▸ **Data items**
++++++++++

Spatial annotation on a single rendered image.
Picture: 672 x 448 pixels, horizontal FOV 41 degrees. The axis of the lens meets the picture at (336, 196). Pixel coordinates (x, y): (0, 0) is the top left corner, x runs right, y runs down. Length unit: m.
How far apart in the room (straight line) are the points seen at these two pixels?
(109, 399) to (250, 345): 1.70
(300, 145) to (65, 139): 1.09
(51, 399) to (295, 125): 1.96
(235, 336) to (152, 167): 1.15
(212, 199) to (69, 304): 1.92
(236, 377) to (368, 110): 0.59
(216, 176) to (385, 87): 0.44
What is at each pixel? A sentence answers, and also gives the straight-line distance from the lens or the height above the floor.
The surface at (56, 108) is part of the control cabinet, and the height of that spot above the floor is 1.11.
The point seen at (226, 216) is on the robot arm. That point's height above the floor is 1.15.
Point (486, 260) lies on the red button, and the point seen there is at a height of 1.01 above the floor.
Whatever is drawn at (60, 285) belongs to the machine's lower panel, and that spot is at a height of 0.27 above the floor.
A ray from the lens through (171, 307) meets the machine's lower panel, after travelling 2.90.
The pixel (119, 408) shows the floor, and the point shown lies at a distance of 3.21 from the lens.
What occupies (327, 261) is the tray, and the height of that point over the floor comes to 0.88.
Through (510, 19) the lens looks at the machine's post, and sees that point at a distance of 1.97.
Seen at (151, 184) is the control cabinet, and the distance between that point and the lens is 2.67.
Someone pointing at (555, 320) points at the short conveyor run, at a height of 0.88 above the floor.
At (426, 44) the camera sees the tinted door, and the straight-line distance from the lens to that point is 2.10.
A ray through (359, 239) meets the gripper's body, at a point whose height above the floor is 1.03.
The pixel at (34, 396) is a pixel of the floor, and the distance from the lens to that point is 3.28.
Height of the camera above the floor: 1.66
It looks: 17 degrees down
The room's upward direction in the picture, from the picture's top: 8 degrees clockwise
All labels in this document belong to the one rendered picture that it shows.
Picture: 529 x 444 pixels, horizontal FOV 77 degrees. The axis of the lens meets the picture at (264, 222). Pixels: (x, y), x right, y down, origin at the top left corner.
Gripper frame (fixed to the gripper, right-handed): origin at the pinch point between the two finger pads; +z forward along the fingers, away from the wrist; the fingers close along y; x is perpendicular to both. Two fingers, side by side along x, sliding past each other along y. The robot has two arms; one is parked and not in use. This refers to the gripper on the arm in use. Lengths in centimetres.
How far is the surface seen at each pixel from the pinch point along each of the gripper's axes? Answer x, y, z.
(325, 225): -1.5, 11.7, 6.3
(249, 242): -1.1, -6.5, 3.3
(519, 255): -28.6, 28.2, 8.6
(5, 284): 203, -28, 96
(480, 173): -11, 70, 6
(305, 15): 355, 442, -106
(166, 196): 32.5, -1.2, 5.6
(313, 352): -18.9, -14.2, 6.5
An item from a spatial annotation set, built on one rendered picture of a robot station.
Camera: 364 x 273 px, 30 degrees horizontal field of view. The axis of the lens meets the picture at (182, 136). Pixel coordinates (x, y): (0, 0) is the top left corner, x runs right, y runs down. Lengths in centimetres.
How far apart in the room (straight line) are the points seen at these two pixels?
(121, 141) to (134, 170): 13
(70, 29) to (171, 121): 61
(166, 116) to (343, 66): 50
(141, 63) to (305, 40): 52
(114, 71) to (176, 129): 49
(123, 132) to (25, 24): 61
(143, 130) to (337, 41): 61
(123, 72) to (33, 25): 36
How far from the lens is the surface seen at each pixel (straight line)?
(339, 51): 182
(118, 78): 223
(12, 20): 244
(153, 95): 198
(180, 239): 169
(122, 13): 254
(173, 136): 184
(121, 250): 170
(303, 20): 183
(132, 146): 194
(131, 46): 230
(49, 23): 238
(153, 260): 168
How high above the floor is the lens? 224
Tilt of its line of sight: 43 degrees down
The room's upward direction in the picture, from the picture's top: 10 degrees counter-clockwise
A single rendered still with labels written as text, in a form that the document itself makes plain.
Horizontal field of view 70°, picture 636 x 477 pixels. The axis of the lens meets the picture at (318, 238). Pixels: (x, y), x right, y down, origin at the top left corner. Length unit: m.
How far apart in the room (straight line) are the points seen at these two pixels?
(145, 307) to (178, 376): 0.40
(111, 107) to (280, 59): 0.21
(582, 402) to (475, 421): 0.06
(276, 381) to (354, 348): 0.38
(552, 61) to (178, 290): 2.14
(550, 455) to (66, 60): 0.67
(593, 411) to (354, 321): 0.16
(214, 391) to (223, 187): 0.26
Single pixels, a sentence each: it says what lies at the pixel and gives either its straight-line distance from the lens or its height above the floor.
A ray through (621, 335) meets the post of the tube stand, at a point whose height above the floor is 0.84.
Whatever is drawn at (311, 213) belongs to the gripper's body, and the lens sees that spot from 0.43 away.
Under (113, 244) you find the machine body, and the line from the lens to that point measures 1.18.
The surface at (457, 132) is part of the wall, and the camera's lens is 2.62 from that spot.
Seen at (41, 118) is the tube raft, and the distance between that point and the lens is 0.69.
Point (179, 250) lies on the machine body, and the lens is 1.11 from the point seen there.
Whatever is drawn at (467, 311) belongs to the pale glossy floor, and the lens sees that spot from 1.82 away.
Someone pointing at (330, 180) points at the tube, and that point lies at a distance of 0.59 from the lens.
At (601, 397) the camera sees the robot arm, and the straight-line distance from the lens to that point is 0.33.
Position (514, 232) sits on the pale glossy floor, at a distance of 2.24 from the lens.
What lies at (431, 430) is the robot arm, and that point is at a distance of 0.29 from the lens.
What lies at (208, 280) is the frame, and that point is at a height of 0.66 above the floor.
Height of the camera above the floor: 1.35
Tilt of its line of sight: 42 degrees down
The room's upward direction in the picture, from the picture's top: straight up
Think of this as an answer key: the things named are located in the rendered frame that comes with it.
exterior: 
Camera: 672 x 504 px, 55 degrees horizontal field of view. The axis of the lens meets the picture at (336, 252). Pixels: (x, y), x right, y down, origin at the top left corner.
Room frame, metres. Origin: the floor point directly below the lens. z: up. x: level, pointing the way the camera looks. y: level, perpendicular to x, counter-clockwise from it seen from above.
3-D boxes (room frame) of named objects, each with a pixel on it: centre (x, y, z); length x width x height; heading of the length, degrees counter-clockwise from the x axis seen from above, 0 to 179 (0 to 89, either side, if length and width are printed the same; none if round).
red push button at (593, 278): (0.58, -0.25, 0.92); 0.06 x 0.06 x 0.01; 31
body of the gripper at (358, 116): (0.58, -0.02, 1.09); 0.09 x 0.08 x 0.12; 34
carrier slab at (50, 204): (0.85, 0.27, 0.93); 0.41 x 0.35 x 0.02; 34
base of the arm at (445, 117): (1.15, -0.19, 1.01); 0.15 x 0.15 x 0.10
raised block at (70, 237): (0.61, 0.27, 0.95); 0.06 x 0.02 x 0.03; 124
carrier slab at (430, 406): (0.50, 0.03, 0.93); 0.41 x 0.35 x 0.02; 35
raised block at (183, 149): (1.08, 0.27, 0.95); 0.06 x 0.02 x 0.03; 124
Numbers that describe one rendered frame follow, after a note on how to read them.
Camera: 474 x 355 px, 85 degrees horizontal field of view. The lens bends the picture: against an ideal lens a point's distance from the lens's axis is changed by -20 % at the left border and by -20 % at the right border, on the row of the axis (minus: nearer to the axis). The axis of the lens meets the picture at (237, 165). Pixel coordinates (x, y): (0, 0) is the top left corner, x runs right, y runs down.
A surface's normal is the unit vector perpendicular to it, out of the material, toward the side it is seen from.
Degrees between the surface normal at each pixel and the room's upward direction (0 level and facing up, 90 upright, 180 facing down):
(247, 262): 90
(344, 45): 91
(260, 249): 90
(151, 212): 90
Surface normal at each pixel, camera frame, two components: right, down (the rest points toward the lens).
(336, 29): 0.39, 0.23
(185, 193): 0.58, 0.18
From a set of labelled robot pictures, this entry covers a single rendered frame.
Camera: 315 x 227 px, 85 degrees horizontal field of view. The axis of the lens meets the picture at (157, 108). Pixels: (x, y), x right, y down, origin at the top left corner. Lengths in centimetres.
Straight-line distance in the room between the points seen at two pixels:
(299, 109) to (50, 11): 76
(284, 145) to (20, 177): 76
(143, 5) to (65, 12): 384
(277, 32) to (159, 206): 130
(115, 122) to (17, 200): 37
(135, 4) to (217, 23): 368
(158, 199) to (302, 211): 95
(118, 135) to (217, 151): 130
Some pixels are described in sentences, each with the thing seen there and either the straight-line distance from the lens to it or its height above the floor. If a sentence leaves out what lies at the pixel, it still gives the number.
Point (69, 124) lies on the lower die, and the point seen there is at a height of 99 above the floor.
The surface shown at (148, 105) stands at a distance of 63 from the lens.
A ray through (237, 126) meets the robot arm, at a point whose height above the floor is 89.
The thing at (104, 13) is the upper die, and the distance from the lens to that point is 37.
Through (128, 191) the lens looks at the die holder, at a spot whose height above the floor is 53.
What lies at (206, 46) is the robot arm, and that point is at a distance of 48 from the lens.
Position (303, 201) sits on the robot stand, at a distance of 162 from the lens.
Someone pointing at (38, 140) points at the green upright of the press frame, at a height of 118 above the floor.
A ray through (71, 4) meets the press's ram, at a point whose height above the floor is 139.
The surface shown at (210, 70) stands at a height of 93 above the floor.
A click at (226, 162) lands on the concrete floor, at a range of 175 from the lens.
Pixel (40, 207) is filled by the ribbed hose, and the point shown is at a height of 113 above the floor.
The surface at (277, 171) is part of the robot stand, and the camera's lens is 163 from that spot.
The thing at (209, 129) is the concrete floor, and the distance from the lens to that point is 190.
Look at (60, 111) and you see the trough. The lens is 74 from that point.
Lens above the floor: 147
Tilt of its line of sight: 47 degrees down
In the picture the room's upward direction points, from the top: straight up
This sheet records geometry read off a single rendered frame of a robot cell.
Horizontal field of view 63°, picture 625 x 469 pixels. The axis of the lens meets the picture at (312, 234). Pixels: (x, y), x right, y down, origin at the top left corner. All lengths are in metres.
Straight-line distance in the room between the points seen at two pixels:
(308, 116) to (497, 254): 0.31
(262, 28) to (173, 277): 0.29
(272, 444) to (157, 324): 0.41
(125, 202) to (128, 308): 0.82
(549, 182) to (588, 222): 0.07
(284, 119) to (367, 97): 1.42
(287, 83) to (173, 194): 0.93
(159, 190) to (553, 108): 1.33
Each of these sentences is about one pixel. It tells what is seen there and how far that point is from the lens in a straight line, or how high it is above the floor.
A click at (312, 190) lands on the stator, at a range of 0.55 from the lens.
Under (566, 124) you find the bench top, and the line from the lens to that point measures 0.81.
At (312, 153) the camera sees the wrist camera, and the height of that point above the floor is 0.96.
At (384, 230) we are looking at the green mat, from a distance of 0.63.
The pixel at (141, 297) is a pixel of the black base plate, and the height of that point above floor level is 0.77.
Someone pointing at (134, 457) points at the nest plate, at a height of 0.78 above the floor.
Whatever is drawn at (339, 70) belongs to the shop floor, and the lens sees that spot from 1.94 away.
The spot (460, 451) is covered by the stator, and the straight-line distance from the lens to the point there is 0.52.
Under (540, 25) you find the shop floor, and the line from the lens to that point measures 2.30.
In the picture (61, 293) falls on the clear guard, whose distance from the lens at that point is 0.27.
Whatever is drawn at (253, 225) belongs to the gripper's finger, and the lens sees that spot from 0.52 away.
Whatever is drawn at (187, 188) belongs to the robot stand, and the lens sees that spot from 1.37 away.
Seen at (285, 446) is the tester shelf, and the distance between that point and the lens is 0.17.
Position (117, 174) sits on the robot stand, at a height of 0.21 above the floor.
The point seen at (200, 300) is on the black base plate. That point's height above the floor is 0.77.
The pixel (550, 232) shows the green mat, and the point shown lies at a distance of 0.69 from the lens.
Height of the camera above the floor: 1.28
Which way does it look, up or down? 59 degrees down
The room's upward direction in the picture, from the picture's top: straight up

++++++++++

Transcribe only the lines from the beginning of the entries to the line with "(109, 399) to (250, 345): 1.70", inclusive, exactly as written.

▸ **Problem solution**
Spatial annotation on a single rendered image.
Picture: 672 x 448 pixels, horizontal FOV 41 degrees. The axis of the lens meets the picture at (336, 196). Pixel coordinates (x, y): (0, 0) is the top left corner, x runs right, y runs down. Length unit: m.
How far apart in the room (straight line) are the points seen at these two pixels?
(109, 399) to (250, 345): 1.70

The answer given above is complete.